Sadly, they don't publish up-to-date HTML dumps and there is no reliable way of reproducing them short of installing the entire wikipedia system locally, including the database. I know there are quite a few projects that claim to do it but they're all abandoned, incomplete or unsuitable in various other ways (as far as I know).
MediaWiki (+ a finely tuned PHP system, because mediawiki is unusably slow without it), MySQL, and plenty of time / resources for doing the large import of enwiki (since that is what most people are interested in).
Exactly, and at that point you still don't have the static HTML files. You have to crawl the entire local site, which takes ages. Then you have to repeat all of this according to your desired update frequency.
Hey everybody, fauigerzigerk sort of gets into this, but I just downloaded the dump yesterday expecting there to be a relatively straightforward way to parse and search it with Python and extract and process articles of interest w/ NLTK.
I'm not sure what I was expecting exactly, but it sure wasn't a single 40gb XML file that I can't even open in Notepad++.
Is my only real option (for parsing and data mining this thing) to basically set up a clone of wikipedia's system, and then screen scrape localhost?
> We found that it is impossible to download the whole database in an easy to handle format (like HTML or plain text) and that all the available Mediawiki converters had some flaws. So we have written a Mediawiki XML dump to plain text converter, which we run every time a new database dump appears on the site and publish the text version for everybody to use.
It's not your only option. You can open the XML dump with a streaming XML parser (not a DOM parser) and use one of the existing wiki syntax parsers to extract what you need. If you just need a few specific items (for instance just the links to reconstruct the page graph or just the info boxes) that's a perfectly workable solution. There is a large number of small tools and scripts that extract various bits and pieces from the XML dump. You may well find a tool that suits your needs.
But there are two issues: The available parsers are not very robust and not very complete, because the wiki syntax is extremely convoluted and there is no formal spec. Second, the wiki syntax includes a kind of macro system. Without actually executing those macros you don't get the complete page as you see it online. The only way to get the complete and correct page content, to my knowledge, is to install the mediawiki site and import the data.
If you just want to look at the XML dump quickly you can use less or tail.
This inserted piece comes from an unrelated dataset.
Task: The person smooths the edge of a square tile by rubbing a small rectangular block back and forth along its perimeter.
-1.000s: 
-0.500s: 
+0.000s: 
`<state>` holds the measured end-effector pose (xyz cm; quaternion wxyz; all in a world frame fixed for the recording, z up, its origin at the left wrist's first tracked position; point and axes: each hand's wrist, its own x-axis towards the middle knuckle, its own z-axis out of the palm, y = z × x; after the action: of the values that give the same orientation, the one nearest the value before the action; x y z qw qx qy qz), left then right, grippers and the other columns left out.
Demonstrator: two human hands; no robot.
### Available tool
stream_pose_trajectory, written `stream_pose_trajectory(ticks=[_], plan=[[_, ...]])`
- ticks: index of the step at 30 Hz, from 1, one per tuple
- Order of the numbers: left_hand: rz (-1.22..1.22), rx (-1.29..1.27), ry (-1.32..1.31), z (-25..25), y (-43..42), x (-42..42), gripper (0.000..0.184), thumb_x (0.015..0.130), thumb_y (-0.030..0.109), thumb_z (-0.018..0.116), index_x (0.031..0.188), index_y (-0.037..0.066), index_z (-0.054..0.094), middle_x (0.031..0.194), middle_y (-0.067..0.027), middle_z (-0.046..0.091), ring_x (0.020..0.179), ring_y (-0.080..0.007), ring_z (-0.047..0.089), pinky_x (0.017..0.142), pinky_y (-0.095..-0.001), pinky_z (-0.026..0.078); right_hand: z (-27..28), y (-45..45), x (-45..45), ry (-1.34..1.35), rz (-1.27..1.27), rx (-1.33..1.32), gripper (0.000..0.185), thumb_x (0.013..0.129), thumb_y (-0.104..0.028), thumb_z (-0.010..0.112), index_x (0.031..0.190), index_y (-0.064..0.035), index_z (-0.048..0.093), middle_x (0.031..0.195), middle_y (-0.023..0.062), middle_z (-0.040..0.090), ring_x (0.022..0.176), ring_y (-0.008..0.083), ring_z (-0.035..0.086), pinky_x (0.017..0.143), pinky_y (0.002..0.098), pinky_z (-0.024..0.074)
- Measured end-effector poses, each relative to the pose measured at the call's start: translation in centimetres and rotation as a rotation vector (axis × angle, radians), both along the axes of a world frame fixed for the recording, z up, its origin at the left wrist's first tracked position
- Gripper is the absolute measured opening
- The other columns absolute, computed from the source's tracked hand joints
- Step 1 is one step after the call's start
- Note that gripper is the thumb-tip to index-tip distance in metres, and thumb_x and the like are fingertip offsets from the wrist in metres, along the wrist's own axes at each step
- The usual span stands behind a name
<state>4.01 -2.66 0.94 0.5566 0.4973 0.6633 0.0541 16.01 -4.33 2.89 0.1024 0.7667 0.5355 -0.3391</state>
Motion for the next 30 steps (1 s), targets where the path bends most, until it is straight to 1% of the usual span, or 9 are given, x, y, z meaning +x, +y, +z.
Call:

> because the wiki syntax is extremely convoluted and there is no formal spec
I ran into that when parsing out pages with Python for an app I am working on. Parsing it by conditions leads to a lot of conditions for edge cases, which as one might think happen more often as the more obscure the topic gets due to not being updated or improved to be more inline with the formatting of trafficked articles. If you are looking for something in particular, ranking elements on a page helps to a point if the elements you want are the ones that occur the most or near to it.
Aside from more obscure, less trafficked articles, I noticed many of the Non-English wiki articles are also formatted in awkward ways and appear far less updated to their English counterparts. I thought I had most edges cases covered until I started parsing out wiki markup for other languages.
If you plan on doing both, which is pretty easy to do with their API (as you can grab all the potential languages from an article and the URL), I think I would think of testing against foreign languages first and then English once you have a basic parser going and search. Non-English had more weirdness, but it happened more often, so it became easier to eliminate similar cases in English articles that may happen more infrequent.
I ended up doing a lot of massive unit testing against various edge cases to make sure things were working. Even with that still, I would try to log any anomalies and put them aside for manual inspection later (by running checks on what "good" data should look like), just to be safe.
> The available parsers are not very robust and not very complete, because the wiki syntax is extremely convoluted and there is no formal spec. Second, the wiki syntax includes a kind of macro system. Without actually executing those macros you don't get the complete page as you see it online. The only way to get the complete and correct page content, to my knowledge, is to install the mediawiki site and import the data.
Precisely this makes Wikipedia a pain to work with for text mining. I thought I had found a great option when I found the Freebase WEX dump [1] of Wikipedia that is in pure XML, but they have issues of their own with duplicated text etc. due to all the silliness in the original MediaWiki markup. If I am going for trying to extract the article texts again I may try the DBPedia long abstract dumps [2].
I am not sure what people really do when they utilise Wikipedia articles for research and applications. But I assume they just do their best and try to get the cleanest possible text out of that enormous mess of mark-up (did I mention that the specification is the implementation itself?). If anyone has a good way to get raw text without any mark-up out of Wikipedia I will gladly send you a postcard expressing my gratitude. It just makes me sad that we have an enormous resource that is well-curated and we are stuck in the mud because of a stupid engineering decision in the early history of MediaWiki.
Hi fauigerzigerk, thanks for your response. Unfortunately, I'm going to need pretty much the entire page structure, content, links/graph of each article, so it looks like I might have to go the MediaWiki route.
I'm noticing now that the dump is available as SQL as well, so maybe I'll check that out as well and see if a more streamlined approach is possible that way.
Also, regarding less or tail, unfortunately I'm on Windows.
Anyway, thanks again for your help, I appreciate it.